EXERCISE: Each line of the listing that includes the string "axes" needs to be located and copied.

THE DATA:
********

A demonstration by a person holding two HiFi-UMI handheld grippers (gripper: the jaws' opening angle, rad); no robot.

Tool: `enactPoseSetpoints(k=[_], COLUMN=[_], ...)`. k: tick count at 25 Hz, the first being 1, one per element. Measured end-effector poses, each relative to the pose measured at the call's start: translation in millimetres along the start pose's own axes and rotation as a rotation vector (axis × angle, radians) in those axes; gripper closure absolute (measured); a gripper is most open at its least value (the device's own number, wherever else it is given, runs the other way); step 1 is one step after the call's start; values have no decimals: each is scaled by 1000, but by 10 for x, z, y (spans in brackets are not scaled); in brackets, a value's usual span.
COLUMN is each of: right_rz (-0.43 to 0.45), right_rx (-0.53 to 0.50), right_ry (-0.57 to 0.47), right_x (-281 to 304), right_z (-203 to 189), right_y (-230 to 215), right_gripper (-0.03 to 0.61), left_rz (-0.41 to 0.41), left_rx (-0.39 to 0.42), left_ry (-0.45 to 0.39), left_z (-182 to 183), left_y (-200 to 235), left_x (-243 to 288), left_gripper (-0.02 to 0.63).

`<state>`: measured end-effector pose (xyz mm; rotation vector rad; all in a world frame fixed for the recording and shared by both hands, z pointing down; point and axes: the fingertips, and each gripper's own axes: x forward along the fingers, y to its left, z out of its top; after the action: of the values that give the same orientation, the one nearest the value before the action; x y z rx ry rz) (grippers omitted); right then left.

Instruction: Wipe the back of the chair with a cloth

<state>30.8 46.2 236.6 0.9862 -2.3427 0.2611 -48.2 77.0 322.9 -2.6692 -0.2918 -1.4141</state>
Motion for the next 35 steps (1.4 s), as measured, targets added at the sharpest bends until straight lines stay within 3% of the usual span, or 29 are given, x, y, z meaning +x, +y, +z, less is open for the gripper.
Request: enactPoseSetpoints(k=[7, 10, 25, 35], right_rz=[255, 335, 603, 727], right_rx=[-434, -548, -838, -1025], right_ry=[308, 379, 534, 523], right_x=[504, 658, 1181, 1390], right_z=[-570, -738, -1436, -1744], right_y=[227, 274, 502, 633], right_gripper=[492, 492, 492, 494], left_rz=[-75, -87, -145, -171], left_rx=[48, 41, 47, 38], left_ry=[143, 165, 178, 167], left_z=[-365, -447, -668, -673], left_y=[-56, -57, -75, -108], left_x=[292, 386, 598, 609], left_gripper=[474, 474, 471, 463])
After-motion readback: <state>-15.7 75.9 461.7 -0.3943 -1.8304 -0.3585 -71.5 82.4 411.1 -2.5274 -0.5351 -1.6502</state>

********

WRITTEN RESPONSE:
Tool: `enactPoseSetpoints(k=[_], COLUMN=[_], ...)`. k: tick count at 25 Hz, the first being 1, one per element. Measured end-effector poses, each relative to the pose measured at the call's start: translation in millimetres along the start pose's own axes and rotation as a rotation vector (axis × angle, radians) in those axes; gripper closure absolute (measured); a gripper is most open at its least value (the device's own number, wherever else it is given, runs the other way); step 1 is one step after the call's start; values have no decimals: each is scaled by 1000, but by 10 for x, z, y (spans in brackets are not scaled); in brackets, a value's usual span.
`<state>`: measured end-effector pose (xyz mm; rotation vector rad; all in a world frame fixed for the recording and shared by both hands, z pointing down; point and axes: the fingertips, and each gripper's own axes: x forward along the fingers, y to its left, z out of its top; after the action: of the values that give the same orientation, the one nearest the value before the action; x y z rx ry rz) (grippers omitted); right then left.

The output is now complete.